The string "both" may appear in lines of the listing. Report each line where it does.

######

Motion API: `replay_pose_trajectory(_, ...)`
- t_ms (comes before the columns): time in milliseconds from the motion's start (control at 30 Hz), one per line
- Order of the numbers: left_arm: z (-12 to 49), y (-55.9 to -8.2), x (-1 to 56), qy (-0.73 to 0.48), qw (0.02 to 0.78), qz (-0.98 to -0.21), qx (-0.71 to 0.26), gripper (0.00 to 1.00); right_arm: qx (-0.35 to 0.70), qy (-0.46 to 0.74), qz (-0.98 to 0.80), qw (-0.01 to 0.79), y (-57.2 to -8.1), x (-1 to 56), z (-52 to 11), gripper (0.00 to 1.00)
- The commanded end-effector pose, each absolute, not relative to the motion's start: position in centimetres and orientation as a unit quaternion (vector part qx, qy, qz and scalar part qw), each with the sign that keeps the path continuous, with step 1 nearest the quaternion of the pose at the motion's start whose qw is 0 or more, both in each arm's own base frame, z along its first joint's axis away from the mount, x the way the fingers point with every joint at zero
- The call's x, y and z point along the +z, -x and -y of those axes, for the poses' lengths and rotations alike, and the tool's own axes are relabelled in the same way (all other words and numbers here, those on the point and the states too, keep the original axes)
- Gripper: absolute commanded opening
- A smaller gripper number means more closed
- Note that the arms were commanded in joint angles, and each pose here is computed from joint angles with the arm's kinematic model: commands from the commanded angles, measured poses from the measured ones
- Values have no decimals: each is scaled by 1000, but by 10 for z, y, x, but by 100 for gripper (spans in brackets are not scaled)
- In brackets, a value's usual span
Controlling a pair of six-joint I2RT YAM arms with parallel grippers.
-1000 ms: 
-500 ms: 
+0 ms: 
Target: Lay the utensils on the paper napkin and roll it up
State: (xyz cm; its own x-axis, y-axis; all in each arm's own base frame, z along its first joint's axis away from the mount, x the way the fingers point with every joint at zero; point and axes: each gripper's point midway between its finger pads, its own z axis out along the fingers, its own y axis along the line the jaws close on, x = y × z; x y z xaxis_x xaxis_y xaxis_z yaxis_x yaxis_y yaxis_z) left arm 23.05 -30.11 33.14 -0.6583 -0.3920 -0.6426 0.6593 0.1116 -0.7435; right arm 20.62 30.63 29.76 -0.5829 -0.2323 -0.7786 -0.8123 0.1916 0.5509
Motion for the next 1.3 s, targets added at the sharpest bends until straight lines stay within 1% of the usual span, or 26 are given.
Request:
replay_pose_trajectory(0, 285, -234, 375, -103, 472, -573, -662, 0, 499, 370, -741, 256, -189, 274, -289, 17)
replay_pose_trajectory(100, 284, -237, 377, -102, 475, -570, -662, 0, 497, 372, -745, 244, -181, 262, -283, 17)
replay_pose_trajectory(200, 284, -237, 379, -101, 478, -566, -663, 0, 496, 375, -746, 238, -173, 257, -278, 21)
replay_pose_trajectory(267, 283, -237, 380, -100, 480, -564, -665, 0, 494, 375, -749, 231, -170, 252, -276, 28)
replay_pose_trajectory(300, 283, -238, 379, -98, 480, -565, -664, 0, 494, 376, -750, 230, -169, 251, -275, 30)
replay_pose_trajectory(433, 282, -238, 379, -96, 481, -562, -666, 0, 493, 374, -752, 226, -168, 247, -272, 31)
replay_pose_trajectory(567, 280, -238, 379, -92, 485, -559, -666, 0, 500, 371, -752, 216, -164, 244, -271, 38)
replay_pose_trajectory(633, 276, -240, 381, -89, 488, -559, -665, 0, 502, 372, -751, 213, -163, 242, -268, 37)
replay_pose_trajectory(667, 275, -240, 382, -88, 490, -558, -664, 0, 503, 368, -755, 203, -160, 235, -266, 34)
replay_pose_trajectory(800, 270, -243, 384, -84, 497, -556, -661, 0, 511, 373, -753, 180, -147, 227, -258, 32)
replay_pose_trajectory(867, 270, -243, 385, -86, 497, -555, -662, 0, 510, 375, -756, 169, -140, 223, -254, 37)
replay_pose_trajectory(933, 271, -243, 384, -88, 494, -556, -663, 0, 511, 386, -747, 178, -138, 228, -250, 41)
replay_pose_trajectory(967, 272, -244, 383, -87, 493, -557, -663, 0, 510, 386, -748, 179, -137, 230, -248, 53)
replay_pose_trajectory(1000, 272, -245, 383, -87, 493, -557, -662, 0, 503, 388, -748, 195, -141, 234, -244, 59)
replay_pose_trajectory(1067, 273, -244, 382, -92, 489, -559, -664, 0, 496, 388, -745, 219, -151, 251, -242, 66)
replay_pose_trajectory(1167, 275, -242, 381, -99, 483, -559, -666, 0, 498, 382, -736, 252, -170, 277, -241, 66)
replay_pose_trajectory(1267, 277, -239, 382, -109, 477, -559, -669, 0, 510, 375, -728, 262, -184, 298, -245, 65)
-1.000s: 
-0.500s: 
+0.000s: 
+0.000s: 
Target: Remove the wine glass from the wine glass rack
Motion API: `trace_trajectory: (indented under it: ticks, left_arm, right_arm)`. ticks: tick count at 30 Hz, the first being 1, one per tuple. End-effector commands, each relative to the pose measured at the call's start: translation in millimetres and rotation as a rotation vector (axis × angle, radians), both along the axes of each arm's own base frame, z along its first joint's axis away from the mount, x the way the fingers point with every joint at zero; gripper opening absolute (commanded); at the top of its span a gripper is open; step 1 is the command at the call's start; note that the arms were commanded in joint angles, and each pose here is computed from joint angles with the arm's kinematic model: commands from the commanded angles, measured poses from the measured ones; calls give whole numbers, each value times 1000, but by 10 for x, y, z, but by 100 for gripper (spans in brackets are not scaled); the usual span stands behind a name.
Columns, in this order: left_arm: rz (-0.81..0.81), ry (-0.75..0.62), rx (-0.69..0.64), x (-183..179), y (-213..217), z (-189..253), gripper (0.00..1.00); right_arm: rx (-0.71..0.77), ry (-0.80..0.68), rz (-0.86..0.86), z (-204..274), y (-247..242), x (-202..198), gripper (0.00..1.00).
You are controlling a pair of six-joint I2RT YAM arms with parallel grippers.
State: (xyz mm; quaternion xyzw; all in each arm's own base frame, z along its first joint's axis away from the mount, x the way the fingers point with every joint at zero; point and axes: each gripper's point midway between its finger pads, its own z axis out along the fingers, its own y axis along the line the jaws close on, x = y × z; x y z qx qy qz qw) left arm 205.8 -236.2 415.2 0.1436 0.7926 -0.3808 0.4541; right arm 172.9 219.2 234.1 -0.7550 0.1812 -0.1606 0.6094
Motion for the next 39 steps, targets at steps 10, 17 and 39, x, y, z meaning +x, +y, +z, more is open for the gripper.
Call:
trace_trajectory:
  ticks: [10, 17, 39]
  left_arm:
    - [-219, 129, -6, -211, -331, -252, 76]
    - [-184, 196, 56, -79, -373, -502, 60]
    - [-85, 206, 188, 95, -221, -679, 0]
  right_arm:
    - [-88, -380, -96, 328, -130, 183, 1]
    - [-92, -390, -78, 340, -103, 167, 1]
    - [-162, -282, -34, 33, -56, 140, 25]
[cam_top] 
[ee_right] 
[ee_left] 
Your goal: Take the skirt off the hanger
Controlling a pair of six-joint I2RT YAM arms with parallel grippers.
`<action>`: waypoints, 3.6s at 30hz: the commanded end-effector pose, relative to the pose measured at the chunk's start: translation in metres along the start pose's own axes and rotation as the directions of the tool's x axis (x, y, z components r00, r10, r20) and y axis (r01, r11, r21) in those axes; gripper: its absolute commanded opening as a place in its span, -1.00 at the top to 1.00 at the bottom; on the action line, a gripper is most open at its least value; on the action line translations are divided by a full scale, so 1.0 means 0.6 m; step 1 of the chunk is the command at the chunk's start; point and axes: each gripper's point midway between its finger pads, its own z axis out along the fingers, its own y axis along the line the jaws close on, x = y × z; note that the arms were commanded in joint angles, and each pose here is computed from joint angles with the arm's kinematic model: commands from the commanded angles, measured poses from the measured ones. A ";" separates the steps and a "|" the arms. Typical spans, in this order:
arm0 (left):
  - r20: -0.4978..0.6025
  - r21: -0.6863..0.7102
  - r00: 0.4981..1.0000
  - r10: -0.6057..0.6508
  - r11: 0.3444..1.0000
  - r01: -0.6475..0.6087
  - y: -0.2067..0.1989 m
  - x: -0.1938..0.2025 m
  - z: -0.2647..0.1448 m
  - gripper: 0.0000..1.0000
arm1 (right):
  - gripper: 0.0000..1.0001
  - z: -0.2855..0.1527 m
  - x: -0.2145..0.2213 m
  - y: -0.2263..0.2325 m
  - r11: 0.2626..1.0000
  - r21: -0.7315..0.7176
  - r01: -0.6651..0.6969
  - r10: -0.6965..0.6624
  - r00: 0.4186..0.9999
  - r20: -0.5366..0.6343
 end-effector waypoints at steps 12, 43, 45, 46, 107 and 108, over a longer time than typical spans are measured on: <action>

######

**Reply to the task**
- The commanded end-effector pose, each absolute, not relative to the motion's start: position in centimetres and orientation as a unit quaternion (vector part qx, qy, qz and scalar part qw), each with the sign that keeps the path continuous, with step 1 nearest the quaternion of the pose at the motion's start whose qw is 0 or more, both in each arm's own base frame, z along its first joint's axis away from the mount, x the way the fingers point with every joint at zero
Motion API: `trace_trajectory: (indented under it: ticks, left_arm, right_arm)`. ticks: tick count at 30 Hz, the first being 1, one per tuple. End-effector commands, each relative to the pose measured at the call's start: translation in millimetres and rotation as a rotation vector (axis × angle, radians), both along the axes of each arm's own base frame, z along its first joint's axis away from the mount, x the way the fingers point with every joint at zero; gripper opening absolute (commanded); at the top of its span a gripper is open; step 1 is the command at the call's start; note that the arms were commanded in joint angles, and each pose here is computed from joint angles with the arm's kinematic model: commands from the commanded angles, measured poses from the measured ones; calls give whole numbers, each value times 1000, but by 10 for x, y, z, but by 100 for gripper (spans in brackets are not scaled); the usual span stands behind a name.

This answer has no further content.